Give back the full listing, character for character, with no pictures.

▸ Dataset section:
# # # # # # #
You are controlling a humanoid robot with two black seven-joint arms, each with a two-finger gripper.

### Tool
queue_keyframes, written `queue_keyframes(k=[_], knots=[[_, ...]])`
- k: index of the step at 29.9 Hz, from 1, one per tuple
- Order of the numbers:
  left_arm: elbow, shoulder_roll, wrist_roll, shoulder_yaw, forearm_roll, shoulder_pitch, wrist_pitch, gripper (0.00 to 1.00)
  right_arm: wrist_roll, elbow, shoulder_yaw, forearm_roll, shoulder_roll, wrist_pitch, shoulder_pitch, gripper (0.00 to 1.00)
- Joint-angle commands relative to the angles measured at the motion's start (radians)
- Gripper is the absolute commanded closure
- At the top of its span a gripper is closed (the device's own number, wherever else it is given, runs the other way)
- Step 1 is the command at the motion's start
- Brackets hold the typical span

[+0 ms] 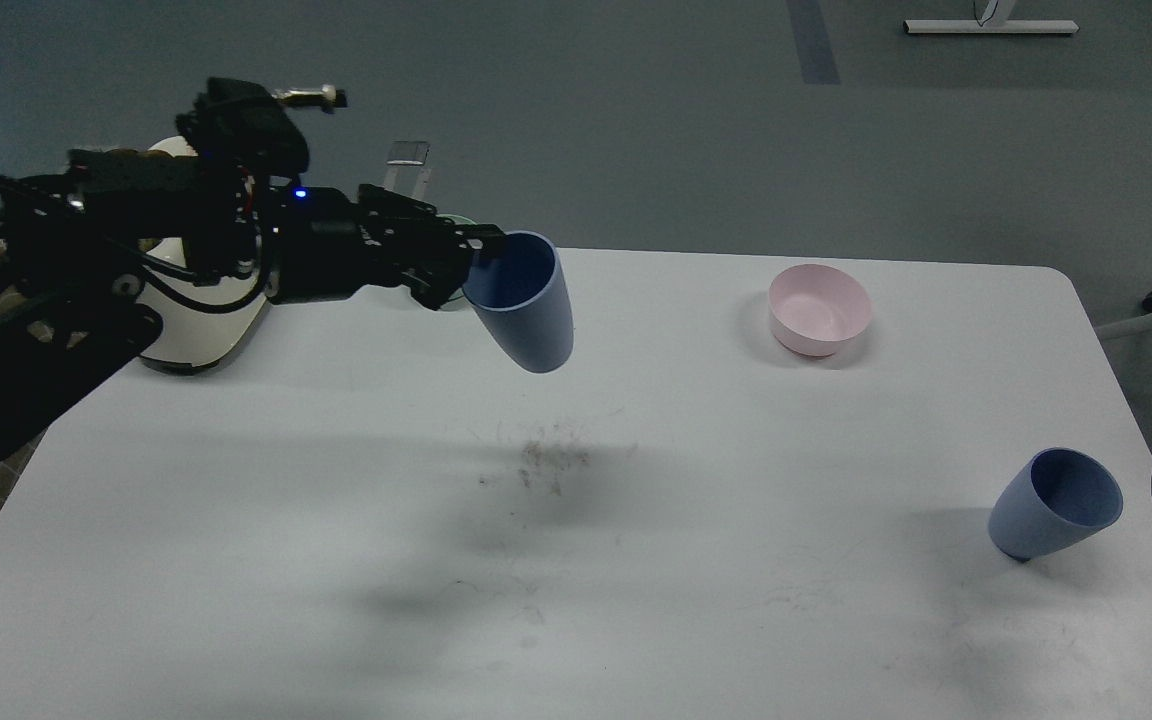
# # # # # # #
▸ Result of the exercise:
You are controlling a humanoid robot with two black seven-joint arms, each with a two-finger gripper.

### Tool
queue_keyframes, written `queue_keyframes(k=[_], knots=[[_, ...]])`
- k: index of the step at 29.9 Hz, from 1, one per tuple
- Order of the numbers:
  left_arm: elbow, shoulder_roll, wrist_roll, shoulder_yaw, forearm_roll, shoulder_pitch, wrist_pitch, gripper (0.00 to 1.00)
  right_arm: wrist_roll, elbow, shoulder_yaw, forearm_roll, shoulder_roll, wrist_pitch, shoulder_pitch, gripper (0.00 to 1.00)
- Joint-angle commands relative to the angles measured at the motion's start (radians)
- Gripper is the absolute commanded closure
- At the top of its span a gripper is closed (the device's own number, wherever else it is given, runs the other way)
- Step 1 is the command at the motion's start
- Brackets hold the typical span

[+0 ms] 

The exercise is done.